• _How to complete this task_
Your response should consist of the lines below, printed exactly.

[Records contained in a dataset]

================================

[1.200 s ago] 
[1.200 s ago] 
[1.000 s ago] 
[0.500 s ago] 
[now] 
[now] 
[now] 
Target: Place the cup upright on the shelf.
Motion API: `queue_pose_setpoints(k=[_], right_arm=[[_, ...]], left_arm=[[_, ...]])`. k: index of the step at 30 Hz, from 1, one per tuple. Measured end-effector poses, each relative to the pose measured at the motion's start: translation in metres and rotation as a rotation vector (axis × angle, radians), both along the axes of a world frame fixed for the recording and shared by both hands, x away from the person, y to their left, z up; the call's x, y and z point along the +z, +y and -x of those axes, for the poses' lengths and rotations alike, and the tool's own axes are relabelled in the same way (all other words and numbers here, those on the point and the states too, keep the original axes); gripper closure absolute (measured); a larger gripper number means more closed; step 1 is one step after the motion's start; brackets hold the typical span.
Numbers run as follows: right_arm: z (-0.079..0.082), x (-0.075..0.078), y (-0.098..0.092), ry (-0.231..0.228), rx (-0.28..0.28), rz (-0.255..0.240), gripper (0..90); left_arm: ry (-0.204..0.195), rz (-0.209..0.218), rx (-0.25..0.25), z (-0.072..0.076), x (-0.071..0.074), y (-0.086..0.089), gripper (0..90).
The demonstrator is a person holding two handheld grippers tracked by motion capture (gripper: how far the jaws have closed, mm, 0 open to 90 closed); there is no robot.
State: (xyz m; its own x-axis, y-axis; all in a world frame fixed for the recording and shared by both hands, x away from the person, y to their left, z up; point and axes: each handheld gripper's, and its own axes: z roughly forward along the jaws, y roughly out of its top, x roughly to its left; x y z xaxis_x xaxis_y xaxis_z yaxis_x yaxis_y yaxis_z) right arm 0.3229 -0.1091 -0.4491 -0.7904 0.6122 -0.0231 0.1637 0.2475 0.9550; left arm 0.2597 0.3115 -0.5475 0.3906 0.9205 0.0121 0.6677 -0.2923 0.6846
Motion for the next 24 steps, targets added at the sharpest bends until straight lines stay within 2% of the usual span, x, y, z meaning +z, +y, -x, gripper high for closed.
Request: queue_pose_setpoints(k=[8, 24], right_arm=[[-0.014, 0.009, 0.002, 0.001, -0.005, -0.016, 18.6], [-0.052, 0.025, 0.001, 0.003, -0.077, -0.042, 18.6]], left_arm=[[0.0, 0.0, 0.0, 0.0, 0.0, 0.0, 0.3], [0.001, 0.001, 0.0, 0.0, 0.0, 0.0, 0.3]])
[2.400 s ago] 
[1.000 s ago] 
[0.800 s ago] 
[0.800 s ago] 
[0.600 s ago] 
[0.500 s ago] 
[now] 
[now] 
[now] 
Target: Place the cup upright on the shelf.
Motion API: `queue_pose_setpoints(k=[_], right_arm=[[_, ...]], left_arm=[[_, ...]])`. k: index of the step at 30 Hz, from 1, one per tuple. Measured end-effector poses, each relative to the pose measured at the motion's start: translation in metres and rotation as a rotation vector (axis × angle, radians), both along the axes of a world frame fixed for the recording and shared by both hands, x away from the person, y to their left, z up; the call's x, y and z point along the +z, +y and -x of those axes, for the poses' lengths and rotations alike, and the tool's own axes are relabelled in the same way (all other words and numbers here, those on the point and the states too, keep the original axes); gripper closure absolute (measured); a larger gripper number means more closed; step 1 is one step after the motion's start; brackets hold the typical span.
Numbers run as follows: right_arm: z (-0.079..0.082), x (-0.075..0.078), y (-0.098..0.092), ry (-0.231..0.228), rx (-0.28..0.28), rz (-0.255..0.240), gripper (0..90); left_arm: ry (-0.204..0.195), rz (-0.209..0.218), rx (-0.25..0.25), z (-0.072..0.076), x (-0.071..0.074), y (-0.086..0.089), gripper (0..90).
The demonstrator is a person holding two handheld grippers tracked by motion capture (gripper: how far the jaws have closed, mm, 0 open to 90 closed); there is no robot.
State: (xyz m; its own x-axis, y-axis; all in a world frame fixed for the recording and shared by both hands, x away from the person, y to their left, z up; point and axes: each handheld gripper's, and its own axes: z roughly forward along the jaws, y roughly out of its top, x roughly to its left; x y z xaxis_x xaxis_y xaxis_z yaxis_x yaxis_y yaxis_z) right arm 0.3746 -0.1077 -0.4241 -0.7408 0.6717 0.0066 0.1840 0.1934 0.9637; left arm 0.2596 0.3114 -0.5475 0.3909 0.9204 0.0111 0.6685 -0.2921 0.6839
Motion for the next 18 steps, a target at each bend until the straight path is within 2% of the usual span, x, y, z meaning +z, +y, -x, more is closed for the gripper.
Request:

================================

• _Task answer_
[1.200 s ago] 
[1.200 s ago] 
[1.000 s ago] 
[0.500 s ago] 
[now] 
[now] 
[now] 
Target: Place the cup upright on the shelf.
Motion API: `queue_pose_setpoints(k=[_], right_arm=[[_, ...]], left_arm=[[_, ...]])`. k: index of the step at 30 Hz, from 1, one per tuple. Measured end-effector poses, each relative to the pose measured at the motion's start: translation in metres and rotation as a rotation vector (axis × angle, radians), both along the axes of a world frame fixed for the recording and shared by both hands, x away from the person, y to their left, z up; the call's x, y and z point along the +z, +y and -x of those axes, for the poses' lengths and rotations alike, and the tool's own axes are relabelled in the same way (all other words and numbers here, those on the point and the states too, keep the original axes); gripper closure absolute (measured); a larger gripper number means more closed; step 1 is one step after the motion's start; brackets hold the typical span.
Numbers run as follows: right_arm: z (-0.079..0.082), x (-0.075..0.078), y (-0.098..0.092), ry (-0.231..0.228), rx (-0.28..0.28), rz (-0.255..0.240), gripper (0..90); left_arm: ry (-0.204..0.195), rz (-0.209..0.218), rx (-0.25..0.25), z (-0.072..0.076), x (-0.071..0.074), y (-0.086..0.089), gripper (0..90).
The demonstrator is a person holding two handheld grippers tracked by motion capture (gripper: how far the jaws have closed, mm, 0 open to 90 closed); there is no robot.
State: (xyz m; its own x-axis, y-axis; all in a world frame fixed for the recording and shared by both hands, x away from the person, y to their left, z up; point and axes: each handheld gripper's, and its own axes: z roughly forward along the jaws, y roughly out of its top, x roughly to its left; x y z xaxis_x xaxis_y xaxis_z yaxis_x yaxis_y yaxis_z) right arm 0.3229 -0.1091 -0.4491 -0.7904 0.6122 -0.0231 0.1637 0.2475 0.9550; left arm 0.2597 0.3115 -0.5475 0.3906 0.9205 0.0121 0.6677 -0.2923 0.6846
Motion for the next 24 steps, targets added at the sharpest bends until straight lines stay within 2% of the usual span, x, y, z meaning +z, +y, -x, gripper high for closed.
Request: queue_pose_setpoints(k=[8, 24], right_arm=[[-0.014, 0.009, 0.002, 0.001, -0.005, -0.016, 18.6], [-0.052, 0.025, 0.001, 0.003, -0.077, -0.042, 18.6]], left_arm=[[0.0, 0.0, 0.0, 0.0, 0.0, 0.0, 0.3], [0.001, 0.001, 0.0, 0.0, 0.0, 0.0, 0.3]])
[2.400 s ago] 
[1.000 s ago] 
[0.800 s ago] 
[0.800 s ago] 
[0.600 s ago] 
[0.500 s ago] 
[now] 
[now] 
[now] 
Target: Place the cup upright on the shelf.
Motion API: `queue_pose_setpoints(k=[_], right_arm=[[_, ...]], left_arm=[[_, ...]])`. k: index of the step at 30 Hz, from 1, one per tuple. Measured end-effector poses, each relative to the pose measured at the motion's start: translation in metres and rotation as a rotation vector (axis × angle, radians), both along the axes of a world frame fixed for the recording and shared by both hands, x away from the person, y to their left, z up; the call's x, y and z point along the +z, +y and -x of those axes, for the poses' lengths and rotations alike, and the tool's own axes are relabelled in the same way (all other words and numbers here, those on the point and the states too, keep the original axes); gripper closure absolute (measured); a larger gripper number means more closed; step 1 is one step after the motion's start; brackets hold the typical span.
Numbers run as follows: right_arm: z (-0.079..0.082), x (-0.075..0.078), y (-0.098..0.092), ry (-0.231..0.228), rx (-0.28..0.28), rz (-0.255..0.240), gripper (0..90); left_arm: ry (-0.204..0.195), rz (-0.209..0.218), rx (-0.25..0.25), z (-0.072..0.076), x (-0.071..0.074), y (-0.086..0.089), gripper (0..90).
The demonstrator is a person holding two handheld grippers tracked by motion capture (gripper: how far the jaws have closed, mm, 0 open to 90 closed); there is no robot.
State: (xyz m; its own x-axis, y-axis; all in a world frame fixed for the recording and shared by both hands, x away from the person, y to their left, z up; point and axes: each handheld gripper's, and its own axes: z roughly forward along the jaws, y roughly out of its top, x roughly to its left; x y z xaxis_x xaxis_y xaxis_z yaxis_x yaxis_y yaxis_z) right arm 0.3746 -0.1077 -0.4241 -0.7408 0.6717 0.0066 0.1840 0.1934 0.9637; left arm 0.2596 0.3114 -0.5475 0.3909 0.9204 0.0111 0.6685 -0.2921 0.6839
Motion for the next 18 steps, a target at each bend until the straight path is within 2% of the usual span, x, y, z meaning +z, +y, -x, more is closed for the gripper.
Request:

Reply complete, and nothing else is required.